Abwehr im Zeitalter von Advanced Persistent Threats (Teil 2)

Die erste Verteidigungslinie: Mitarbeiter und Administratoren

Im ersten Teil unserer Serie haben wir das Defense-in-Depth-Modell als wirksame Methode für die Abwehr professioneller Cyber-Angriffe, sogenannter Advanced Persistent Threats (APT), vorgestellt. Eine wesentliche Verteidigungslinie bilden die Mitarbeiter eines Unternehmens. Denn gerade sie sind oftmals Angriffsziel Nummer eins.

Die Cyber-Angriffsmethoden auf Menschen werden "Social Engineering" oder auch "Social Hacking" genannt. Die Angreifer nutzen typische psychologische Verhaltensmuster wie Neugierde oder Hilfsbereitschaft aus, um sensible Informationen zu erschleichen oder Systeme zu infizieren.

Die Auserwählten: Spear Phishing

Dabei handelt es sich um gezielte Phishing-E-Mails an wenige ausgewählte Opfer. Spear Phishing ist eine sehr erfolgreiche Variante des tool-gestützten Social Engineerings. Die Cyber-Angreifer sammeln gezielt Informationen über bestimmte Personen, beispielsweise in sozialen Netzen oder über gezielte Telefonanrufe. Die "Auserwählten" erhalten dann professionell aufbereitete E-Mails, deren Inhalt typischen Geschäftsvorgängen entspricht und somit Vertrauen erzeugt. Klickt der Empfänger dann auf den Anhang der E-Mail, infiziert er seinen Computer mit Schadsoftware. Diese ist ebenfalls speziell für diesen Angriff entwickelt und wird daher von Virenscannern oft nicht erkannt.

Der verlorene USB-Stick

Nahezu ebenso erfolgreich wie Spear Phishing ist der USB-Stick. Die Angreifer "verlieren" mit Schadsoftware präparierte USB-Sticks in der Cafeteria, an Raucherecken, vor dem Werkstor oder in Tiefgaragen für Mitarbeiter. Sie vertrauen auf neugierige Menschen, die den USB-Stick in der Regel mitnehmen und an ihren PC stecken, um zu sehen, was sich darauf befindet. Der Spionageangriff auf das Bundeskanzleramt ist ein prominenter Fall.

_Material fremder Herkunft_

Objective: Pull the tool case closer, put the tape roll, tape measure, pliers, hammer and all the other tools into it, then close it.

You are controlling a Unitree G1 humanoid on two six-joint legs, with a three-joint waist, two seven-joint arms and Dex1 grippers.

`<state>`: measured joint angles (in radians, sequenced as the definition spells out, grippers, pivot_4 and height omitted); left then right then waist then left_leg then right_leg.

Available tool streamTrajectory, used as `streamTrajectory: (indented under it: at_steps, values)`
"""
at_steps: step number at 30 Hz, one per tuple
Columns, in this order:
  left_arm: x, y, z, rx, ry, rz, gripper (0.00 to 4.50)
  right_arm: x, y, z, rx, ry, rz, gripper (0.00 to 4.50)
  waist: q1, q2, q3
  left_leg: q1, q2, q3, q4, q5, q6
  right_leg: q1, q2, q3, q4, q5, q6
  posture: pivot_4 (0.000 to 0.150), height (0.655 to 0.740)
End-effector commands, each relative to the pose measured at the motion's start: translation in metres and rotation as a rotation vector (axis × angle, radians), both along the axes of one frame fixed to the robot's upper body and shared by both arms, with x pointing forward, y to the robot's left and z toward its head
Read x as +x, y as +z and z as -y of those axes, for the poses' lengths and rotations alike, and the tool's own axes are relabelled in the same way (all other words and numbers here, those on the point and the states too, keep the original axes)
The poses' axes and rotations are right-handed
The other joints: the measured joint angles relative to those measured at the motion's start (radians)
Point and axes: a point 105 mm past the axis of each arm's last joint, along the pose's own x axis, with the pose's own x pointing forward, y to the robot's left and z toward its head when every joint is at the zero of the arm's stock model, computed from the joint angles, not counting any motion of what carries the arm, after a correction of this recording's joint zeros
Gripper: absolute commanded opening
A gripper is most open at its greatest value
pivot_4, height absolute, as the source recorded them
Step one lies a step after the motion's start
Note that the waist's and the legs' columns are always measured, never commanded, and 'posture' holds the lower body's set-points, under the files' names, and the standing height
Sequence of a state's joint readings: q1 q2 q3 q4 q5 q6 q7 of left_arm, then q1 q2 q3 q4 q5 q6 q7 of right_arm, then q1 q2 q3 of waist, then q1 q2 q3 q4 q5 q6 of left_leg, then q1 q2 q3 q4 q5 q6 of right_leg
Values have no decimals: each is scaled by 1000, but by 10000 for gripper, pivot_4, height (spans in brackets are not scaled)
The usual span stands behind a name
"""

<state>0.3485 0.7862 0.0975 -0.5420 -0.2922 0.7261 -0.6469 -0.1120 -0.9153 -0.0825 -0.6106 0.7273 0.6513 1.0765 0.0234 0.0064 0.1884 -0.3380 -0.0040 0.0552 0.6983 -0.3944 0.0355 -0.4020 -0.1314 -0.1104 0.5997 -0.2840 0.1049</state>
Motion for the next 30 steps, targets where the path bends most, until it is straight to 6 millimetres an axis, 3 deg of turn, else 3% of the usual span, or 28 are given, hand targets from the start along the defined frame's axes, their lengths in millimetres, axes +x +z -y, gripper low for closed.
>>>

Wenn der Administrator anruft

Social Engineering kann ebenso durch persönlichen Kontakt erfolgen. Ein Mitarbeiter erhält einen Anruf von einem vermeintlichen IT-Administrator. Für die Behebung eines dringenden technischen Problems benötigt er angeblich das Passwort. Mit etwas Fachchinesisch und dem Aufbau von Druck ist auch dieser Angriff überdurchschnittlich erfolgreich. Der Angreifer kann mit den Zugangsdaten seines Opfers weiter in das Unternehmensnetz vordringen.

Wissen schützt

Aufmerksamkeit und gesunde Skepsis reduzieren das Risiko, Opfer von Social Engineering zu werden.
Damit sich die Mitarbeiter sicherheitsbewusst verhalten, müssen sie allerdings das Gefahrenpotenzial kennen und eine persönliche Betroffenheit spüren. Wer einmal live erlebt hat, wie schnell ein sechsstelliges Passwort geknackt ist, der wird die Richtlinie zur Passwortsicherheit nicht mehr infrage stellen.

Die Sensibilisierung erfolgt durch klassische Security-Awareness-Maßnahmen wie Präsenztrainings, Online-Trainings, Hacking Days, Videos und vieles mehr. Die wichtigste Botschaft: "Hören Sie auf Ihr Bauchgefühl und melden Sie verdächtige Vorkommnisse." Denn nur wenn potenzielle Angriffe an die IT gemeldet werden, können die Unternehmen reagieren, Abwehrmaßnahmen einleiten und somit den Schaden reduzieren.

Ohne Führungskraft keine Sicherheit

Sicherheitsbewusstes Verhalten bedeutet meist zusätzlichen, wenn auch kleinen, Aufwand: den PC sperren, E-Mails verschlüsseln, vertrauliche Unterlagen wegsperren und so weiter. Wenn der Chef das nicht macht, warum sollten es dann die Mitarbeiter tun? Führungskräfte haben gerade in Bezug auf Sicherheit eine Vorbildfunktion und sollten sicherheitsbewusstes Verhalten entsprechend vorleben. Deshalb erhalten Führungskräfte auch eine "Sonderbehandlung" bei der Sensibilisierung.